■ Exercise data ■
☆ ☆ ☆ ☆ ☆

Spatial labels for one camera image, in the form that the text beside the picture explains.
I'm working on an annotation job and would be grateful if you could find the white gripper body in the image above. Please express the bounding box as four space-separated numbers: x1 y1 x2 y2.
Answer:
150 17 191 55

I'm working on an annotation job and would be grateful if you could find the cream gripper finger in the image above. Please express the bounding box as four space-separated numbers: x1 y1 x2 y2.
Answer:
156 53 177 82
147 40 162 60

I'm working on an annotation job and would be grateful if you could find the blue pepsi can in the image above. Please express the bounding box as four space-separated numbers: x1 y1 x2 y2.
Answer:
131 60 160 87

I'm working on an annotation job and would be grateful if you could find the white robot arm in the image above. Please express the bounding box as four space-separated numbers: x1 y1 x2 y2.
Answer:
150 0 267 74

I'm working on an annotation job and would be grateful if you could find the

☆ ☆ ☆ ☆ ☆

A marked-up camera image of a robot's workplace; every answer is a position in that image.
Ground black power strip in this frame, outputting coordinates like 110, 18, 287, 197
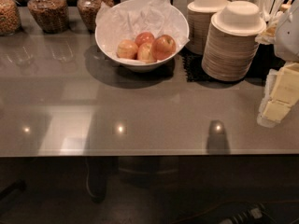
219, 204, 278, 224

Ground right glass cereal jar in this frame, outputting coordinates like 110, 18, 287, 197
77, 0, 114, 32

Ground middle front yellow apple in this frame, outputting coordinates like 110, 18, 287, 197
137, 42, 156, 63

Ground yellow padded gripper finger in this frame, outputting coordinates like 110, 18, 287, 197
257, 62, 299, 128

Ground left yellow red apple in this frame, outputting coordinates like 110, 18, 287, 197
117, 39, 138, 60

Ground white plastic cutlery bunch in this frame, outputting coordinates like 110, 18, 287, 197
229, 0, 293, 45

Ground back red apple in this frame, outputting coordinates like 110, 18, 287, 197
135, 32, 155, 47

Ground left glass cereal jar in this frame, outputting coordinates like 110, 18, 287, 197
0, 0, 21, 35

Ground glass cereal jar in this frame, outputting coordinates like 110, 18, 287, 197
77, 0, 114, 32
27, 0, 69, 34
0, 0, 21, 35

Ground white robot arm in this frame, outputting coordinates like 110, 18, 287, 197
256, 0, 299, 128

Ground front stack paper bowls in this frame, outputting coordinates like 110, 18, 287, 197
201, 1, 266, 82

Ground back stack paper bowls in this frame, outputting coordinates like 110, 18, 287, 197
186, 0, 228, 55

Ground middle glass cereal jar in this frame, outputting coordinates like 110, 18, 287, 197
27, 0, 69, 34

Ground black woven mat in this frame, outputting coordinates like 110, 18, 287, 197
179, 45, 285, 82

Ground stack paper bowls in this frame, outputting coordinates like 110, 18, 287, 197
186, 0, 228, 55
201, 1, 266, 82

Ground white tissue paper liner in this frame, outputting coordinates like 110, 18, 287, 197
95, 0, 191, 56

☆ ☆ ☆ ☆ ☆

■ Work instructions ■
Whenever a line of the material above contains the string "would", copy that line out.

■ Task solution ■
I'm working on an annotation job and would be grateful if you could find the white gripper body in the image above. Please express the bounding box as four space-separated numbers: x1 y1 x2 y2.
I'm working on an annotation job and would be grateful if you could find the cream gripper finger in the image above. Please express the bounding box as four space-separated numbers: x1 y1 x2 y2.
I'm working on an annotation job and would be grateful if you could find the blue pepsi can in the image above. Please express the bounding box as four space-separated numbers: x1 y1 x2 y2.
I'm working on an annotation job and would be grateful if you could find the white robot arm in the image above. Please express the bounding box as four space-separated numbers: x1 y1 x2 y2.
I'm working on an annotation job and would be grateful if you could find the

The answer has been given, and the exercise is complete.